Look through the material below and copy every line containing the word "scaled".

* [GIVEN ENTRIES]
● ● ● ●

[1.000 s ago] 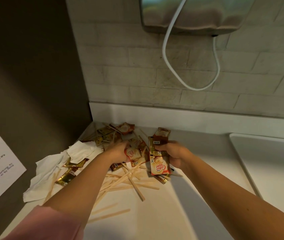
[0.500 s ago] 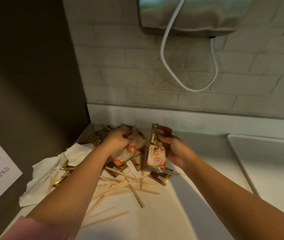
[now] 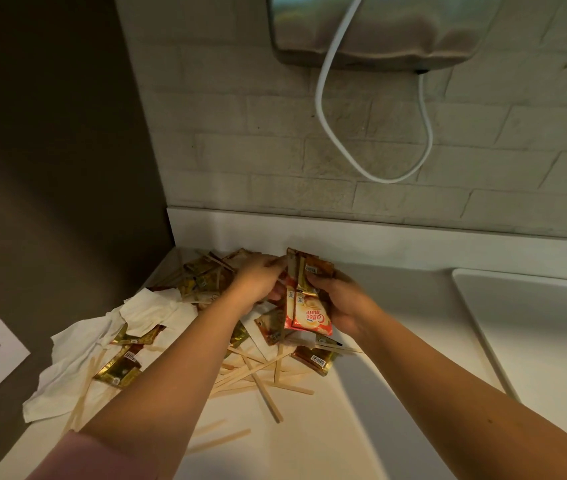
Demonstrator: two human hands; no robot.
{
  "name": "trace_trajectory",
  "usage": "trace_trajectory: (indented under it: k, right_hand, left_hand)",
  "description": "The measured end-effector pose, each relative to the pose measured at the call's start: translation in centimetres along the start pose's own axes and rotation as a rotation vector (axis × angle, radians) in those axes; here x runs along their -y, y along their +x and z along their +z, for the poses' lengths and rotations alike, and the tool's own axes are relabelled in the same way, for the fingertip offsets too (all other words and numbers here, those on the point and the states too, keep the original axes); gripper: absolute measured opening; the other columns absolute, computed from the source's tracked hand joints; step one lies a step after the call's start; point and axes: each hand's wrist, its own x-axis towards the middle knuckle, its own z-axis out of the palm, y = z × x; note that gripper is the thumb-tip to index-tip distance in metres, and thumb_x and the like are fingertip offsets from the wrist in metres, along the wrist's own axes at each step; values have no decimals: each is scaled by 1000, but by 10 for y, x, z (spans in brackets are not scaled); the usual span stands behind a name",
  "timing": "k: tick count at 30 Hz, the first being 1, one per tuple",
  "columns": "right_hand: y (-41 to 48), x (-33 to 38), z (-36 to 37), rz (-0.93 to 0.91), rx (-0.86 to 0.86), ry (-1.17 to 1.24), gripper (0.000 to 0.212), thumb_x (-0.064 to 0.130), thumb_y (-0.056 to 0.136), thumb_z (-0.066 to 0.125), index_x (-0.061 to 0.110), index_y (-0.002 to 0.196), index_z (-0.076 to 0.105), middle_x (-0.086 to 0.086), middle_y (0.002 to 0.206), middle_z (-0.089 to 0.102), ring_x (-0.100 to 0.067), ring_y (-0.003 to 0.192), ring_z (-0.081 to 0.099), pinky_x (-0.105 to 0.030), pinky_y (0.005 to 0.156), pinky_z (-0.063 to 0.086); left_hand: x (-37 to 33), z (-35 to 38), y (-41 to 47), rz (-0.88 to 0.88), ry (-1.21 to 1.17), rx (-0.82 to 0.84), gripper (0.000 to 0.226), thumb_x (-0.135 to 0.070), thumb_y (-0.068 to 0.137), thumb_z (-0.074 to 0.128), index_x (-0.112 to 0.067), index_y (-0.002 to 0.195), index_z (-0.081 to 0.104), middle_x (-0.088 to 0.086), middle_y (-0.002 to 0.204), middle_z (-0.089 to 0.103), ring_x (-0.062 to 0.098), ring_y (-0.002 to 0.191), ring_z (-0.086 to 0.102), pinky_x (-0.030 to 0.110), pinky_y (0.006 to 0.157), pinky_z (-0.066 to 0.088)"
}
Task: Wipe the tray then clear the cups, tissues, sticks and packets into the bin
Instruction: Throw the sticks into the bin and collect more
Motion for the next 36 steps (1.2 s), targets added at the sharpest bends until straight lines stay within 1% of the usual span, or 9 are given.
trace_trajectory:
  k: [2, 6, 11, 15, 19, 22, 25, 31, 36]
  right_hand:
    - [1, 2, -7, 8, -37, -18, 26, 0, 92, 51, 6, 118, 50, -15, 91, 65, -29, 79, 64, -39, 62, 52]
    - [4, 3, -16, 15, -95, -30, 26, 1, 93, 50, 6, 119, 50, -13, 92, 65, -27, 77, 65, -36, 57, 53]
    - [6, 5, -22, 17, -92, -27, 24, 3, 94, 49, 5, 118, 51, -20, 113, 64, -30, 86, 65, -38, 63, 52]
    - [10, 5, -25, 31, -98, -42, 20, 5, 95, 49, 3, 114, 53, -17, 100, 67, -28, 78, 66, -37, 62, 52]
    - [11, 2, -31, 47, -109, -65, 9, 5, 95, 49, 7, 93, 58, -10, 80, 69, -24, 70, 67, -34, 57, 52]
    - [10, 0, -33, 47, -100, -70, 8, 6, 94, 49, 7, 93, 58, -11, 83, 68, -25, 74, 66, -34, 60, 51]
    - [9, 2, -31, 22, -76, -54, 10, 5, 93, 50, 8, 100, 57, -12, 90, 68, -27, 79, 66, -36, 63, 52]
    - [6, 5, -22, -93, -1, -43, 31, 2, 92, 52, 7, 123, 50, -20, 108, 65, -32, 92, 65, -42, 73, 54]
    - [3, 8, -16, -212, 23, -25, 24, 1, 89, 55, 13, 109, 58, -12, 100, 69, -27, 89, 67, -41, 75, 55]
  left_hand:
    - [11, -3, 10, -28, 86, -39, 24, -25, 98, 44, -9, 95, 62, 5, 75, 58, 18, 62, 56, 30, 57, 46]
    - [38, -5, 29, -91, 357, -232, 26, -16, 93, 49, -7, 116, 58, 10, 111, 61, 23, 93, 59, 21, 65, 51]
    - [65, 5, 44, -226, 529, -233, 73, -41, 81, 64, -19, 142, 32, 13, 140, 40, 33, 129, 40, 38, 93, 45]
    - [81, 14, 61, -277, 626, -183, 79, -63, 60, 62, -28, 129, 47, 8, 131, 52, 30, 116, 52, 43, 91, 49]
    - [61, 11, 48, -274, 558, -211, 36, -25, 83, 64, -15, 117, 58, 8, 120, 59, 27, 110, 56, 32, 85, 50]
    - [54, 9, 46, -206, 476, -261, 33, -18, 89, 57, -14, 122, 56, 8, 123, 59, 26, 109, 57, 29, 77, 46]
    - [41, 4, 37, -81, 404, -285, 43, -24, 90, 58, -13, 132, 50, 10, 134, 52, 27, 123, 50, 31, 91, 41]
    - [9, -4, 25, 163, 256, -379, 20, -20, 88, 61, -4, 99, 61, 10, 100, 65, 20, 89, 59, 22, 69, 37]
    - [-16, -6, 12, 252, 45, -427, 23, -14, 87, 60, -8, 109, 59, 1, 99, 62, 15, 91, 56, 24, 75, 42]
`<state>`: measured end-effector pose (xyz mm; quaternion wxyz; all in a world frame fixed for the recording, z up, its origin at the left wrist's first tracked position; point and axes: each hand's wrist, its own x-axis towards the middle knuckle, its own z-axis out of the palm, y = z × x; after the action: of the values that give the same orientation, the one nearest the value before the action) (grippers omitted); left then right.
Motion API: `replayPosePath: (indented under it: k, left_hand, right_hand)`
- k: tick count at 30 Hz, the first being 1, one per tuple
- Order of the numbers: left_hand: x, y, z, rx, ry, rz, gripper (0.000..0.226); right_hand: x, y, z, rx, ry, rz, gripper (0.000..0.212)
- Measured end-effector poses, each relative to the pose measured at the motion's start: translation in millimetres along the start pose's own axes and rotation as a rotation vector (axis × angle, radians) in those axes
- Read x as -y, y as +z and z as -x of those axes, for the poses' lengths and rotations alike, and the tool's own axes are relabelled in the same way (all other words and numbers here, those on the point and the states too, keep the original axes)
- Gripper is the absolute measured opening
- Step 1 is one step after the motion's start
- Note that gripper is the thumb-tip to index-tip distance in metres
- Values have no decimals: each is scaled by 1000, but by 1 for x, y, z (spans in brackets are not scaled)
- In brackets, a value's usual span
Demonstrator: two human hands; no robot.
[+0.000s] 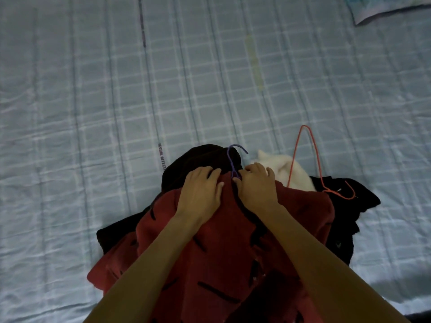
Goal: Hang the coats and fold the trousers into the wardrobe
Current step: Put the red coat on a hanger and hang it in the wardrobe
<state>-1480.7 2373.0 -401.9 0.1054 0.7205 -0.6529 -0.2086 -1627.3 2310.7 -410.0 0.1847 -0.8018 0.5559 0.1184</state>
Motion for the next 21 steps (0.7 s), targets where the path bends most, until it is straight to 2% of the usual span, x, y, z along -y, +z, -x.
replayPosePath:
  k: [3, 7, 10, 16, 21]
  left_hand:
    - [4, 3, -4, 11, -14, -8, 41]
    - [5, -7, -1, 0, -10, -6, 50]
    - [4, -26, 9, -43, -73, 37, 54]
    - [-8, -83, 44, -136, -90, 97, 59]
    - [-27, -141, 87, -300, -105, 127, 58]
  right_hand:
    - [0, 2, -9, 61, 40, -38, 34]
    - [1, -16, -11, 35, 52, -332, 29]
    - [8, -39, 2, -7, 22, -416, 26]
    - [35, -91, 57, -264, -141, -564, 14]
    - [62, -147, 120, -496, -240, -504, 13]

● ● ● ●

* [RESULT FOR THIS EXERCISE]
  "description": "The measured end-effector pose, each relative to the pose measured at the call's start: translation in centimetres along the start pose's own axes and rotation as a rotation vector (axis × angle, radians) in those axes; here x runs along their -y, y along their +x and z along their +z, for the poses' lengths and rotations alike, and the tool's own axes are relabelled in the same way, for the fingertip offsets too (all other words and numbers here, those on the point and the states too, keep the original axes); gripper: absolute measured opening; the other columns absolute, computed from the source's tracked hand joints; step one lies a step after the call's start; point and axes: each hand's wrist, its own x-axis towards the middle knuckle, its own z-axis out of the palm, y = z × x; note that gripper is the thumb-tip to index-tip distance in metres, and thumb_x and the like are fingertip offsets from the wrist in metres, along the wrist's own axes at each step; values have no decimals: each is scaled by 1000, but by 10 for y, x, z (spans in brackets are not scaled); the usual span stands behind a name",
- Values have no decimals: each is scaled by 1000, but by 1 for x, y, z (spans in brackets are not scaled)

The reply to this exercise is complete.